Having just been the victim of the Intel I219 on linux, and a heavy user of OpenWRT, my initial response when I saw the logo was pure horror.
For those that don't know – as I didn't – the hardware behind Intel's more recent ethernet chipsets seem only to be tested and supported on the most basic of networking configurations. As soon as you add something like a macvlan, it is apparently normal to expect problems like dropped packets and module unloading every few GB. One of the solutions seems to be to disable offloading [0], but for me that just bought me an order of magnitude more time before the hang.
However, this does look like good work – and I have to celebrate the contribution from the devs on this one. There are huge gains to be had by network offloading – and perhaps in time Intel's hardware division will iron out the problems with their chipsets.
No. If it was my own machine I'd certainly try it out – but it's work's machine running Debian stretch, so we switched to a difference NIC with a Realtek interface which has given no problems and meets our performance requirements.
To be clear, this appears to be a problem with the newness of the chipset and the time it takes to get drivers into upstream – the chipset we switched to had its fair share of teething problems when it first came out.
Intel had a long-standing reputation for rock-solid network cards with great open-source drivers ready the day of release – a reputation Realtek has never really had.
This topic of hardware offloading is interesting, and, for some people's requirements, is there an open source consideration to keep in mind: are you offloading to effectively "closed source"?

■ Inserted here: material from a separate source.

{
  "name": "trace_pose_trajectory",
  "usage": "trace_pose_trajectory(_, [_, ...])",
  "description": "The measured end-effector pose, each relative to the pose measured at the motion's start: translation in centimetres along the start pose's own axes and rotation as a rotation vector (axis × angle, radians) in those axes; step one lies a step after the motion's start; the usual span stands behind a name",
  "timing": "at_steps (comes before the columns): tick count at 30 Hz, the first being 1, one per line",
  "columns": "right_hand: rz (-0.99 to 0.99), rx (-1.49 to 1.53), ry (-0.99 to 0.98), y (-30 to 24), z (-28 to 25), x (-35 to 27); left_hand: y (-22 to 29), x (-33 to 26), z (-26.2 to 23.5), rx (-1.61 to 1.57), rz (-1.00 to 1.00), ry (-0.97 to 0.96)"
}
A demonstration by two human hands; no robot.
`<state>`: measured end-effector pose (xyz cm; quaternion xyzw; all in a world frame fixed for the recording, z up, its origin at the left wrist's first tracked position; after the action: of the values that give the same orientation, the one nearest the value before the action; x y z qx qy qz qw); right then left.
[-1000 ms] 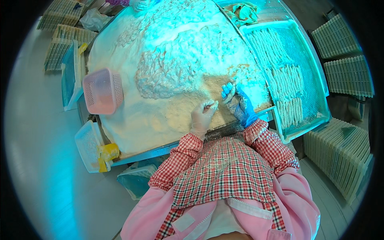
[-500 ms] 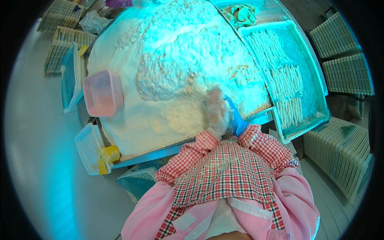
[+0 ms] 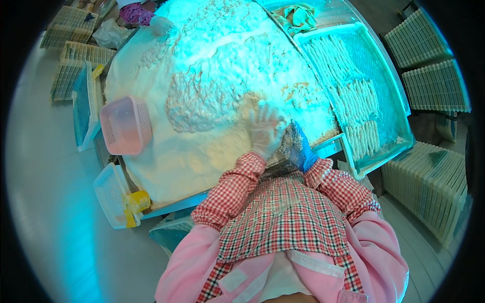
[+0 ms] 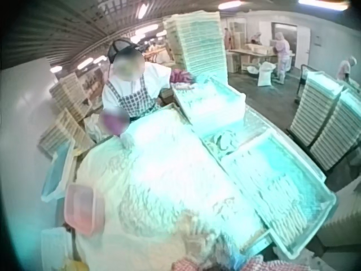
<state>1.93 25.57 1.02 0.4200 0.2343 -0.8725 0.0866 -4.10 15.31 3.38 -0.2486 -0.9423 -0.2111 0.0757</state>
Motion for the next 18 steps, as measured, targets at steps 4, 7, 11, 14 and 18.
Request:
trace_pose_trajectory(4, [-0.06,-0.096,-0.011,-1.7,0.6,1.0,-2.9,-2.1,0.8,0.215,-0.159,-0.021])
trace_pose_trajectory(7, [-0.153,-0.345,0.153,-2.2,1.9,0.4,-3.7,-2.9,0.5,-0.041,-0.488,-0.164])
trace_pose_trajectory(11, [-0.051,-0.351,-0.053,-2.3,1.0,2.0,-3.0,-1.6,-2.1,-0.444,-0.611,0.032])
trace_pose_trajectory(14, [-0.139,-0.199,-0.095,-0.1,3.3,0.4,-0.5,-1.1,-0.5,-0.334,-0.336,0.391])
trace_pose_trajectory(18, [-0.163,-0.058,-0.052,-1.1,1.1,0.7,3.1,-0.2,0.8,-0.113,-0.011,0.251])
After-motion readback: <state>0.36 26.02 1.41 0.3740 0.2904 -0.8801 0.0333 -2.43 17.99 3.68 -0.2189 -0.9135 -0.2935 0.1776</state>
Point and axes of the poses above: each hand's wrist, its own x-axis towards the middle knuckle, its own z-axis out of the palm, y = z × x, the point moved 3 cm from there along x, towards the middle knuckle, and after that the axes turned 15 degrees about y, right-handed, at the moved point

I'm a long-time OpenWrt user on various reflashed SOHO WiFi router SoC boxes, and I recently want to move my home router(s) to somewhat more open PC hardware (with Pfsense, OpenWrt, or DIY atop a GNU/Linux distro), and obtained some Intel gigabit NICs for this purpose.
Since I want to use fanless PC hardware (although even the first Intel card alone runs quite warm at idle), I'm wondering how the performance will be, running all packets through Linux+CPU+I/O, compared to whatever hardware optimizations OpenWrt is doing on the SoC boxes. If the performance on PC hardware falls short, offloading could make the difference, but that would be starting to look more like the closed SoC I was going to a lot of effort to move away from.

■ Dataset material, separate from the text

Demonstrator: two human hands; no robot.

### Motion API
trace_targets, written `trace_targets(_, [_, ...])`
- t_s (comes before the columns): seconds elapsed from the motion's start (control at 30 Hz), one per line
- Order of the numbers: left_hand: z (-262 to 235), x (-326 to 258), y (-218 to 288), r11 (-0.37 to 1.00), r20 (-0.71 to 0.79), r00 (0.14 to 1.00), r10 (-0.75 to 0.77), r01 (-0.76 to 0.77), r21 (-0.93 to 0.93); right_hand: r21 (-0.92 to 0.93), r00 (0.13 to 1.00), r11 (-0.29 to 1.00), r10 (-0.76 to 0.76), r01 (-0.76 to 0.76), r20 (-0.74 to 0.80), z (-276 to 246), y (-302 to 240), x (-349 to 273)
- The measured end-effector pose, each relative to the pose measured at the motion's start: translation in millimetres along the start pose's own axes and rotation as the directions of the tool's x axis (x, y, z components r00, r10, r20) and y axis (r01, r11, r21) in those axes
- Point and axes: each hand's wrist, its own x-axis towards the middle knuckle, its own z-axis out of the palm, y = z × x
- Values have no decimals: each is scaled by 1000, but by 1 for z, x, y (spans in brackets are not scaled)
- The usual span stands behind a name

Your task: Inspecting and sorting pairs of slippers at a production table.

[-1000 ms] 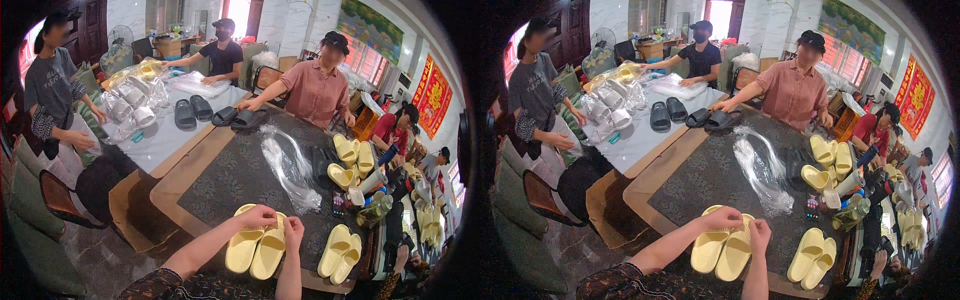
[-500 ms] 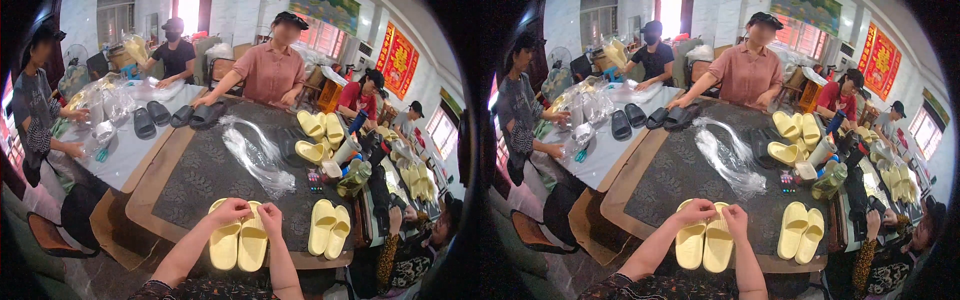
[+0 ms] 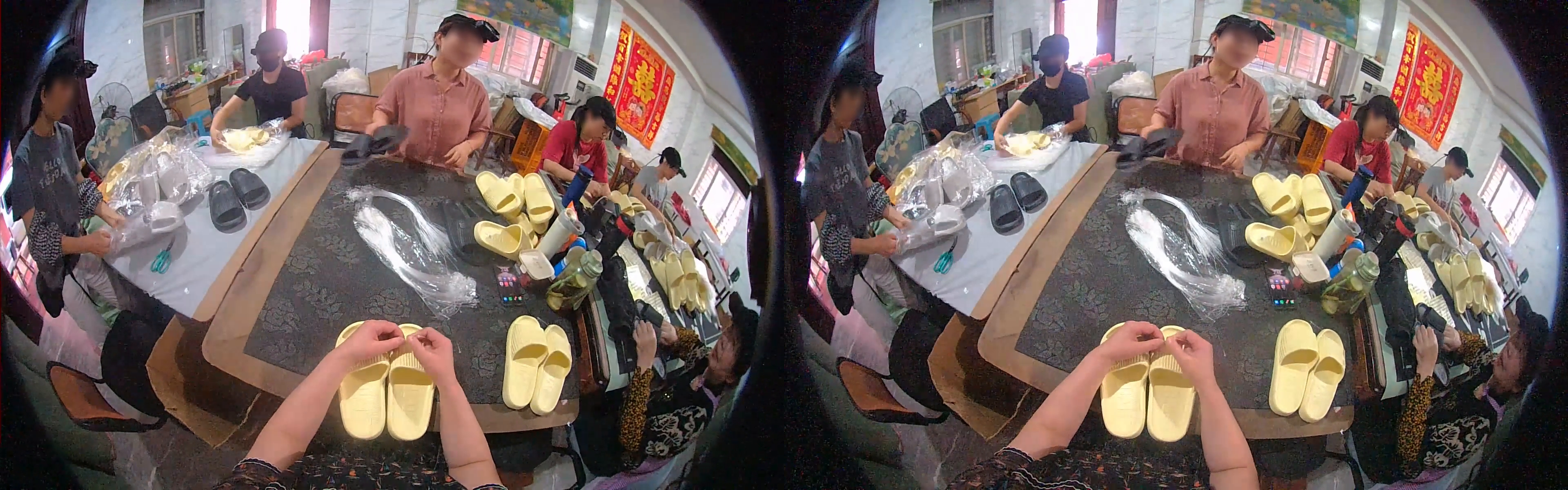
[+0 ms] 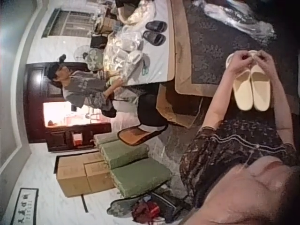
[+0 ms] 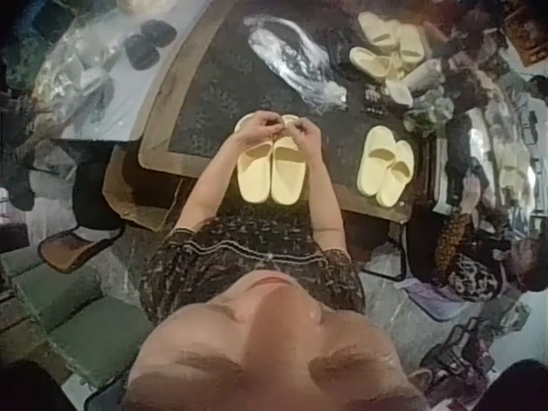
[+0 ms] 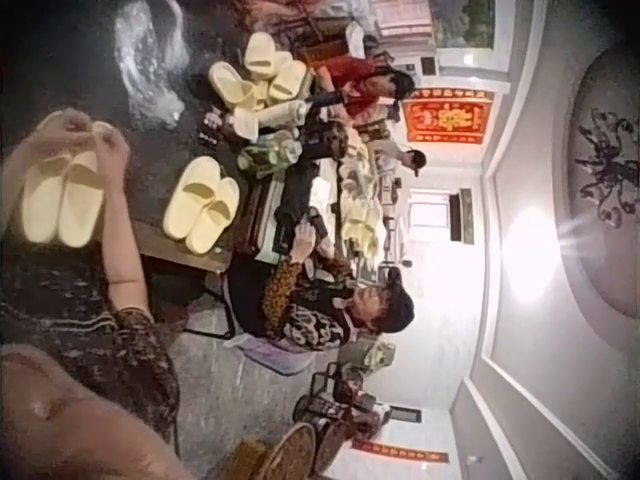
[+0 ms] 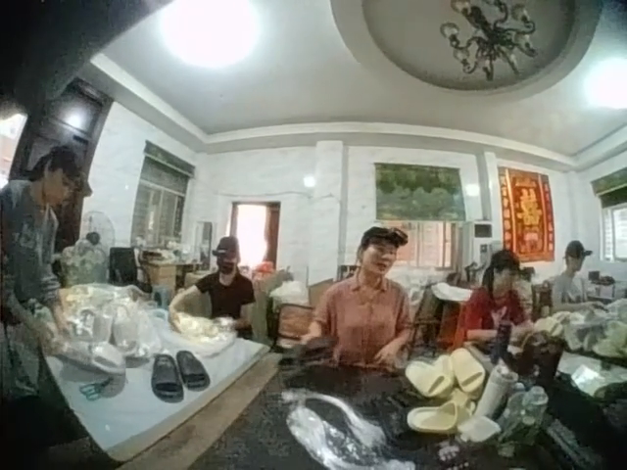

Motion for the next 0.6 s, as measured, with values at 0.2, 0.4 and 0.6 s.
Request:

(Ultimately, I would want to do this on a fully-open RISC-V board, with open hardware NICs, open hardware AES, etc., but I don't know that will ever be viable. For now, PC hardware, as open and trustworthy as I can get it, might be closest.)
The MediaTek MT7621 SoC has support for hardware NAT in OpenWrt. The driver is being developed by Felix Fietkau of ath9k fame who has stated that it’s the most open (blob free) 5Ghz chip on the market. I’ve been using an mt7621 device since before the Lede split and the progress has been amazing. If you’re reading this Felix, thank you!!
I haven’t been following the development branch but the current stable branch says “Experimental feature. Not fully compatible with QoS/SQM”. For this reason I haven’t enabled it.
EDIT: My decision to go with the mt7621 came from watching the rant by Felix on wireless drivers.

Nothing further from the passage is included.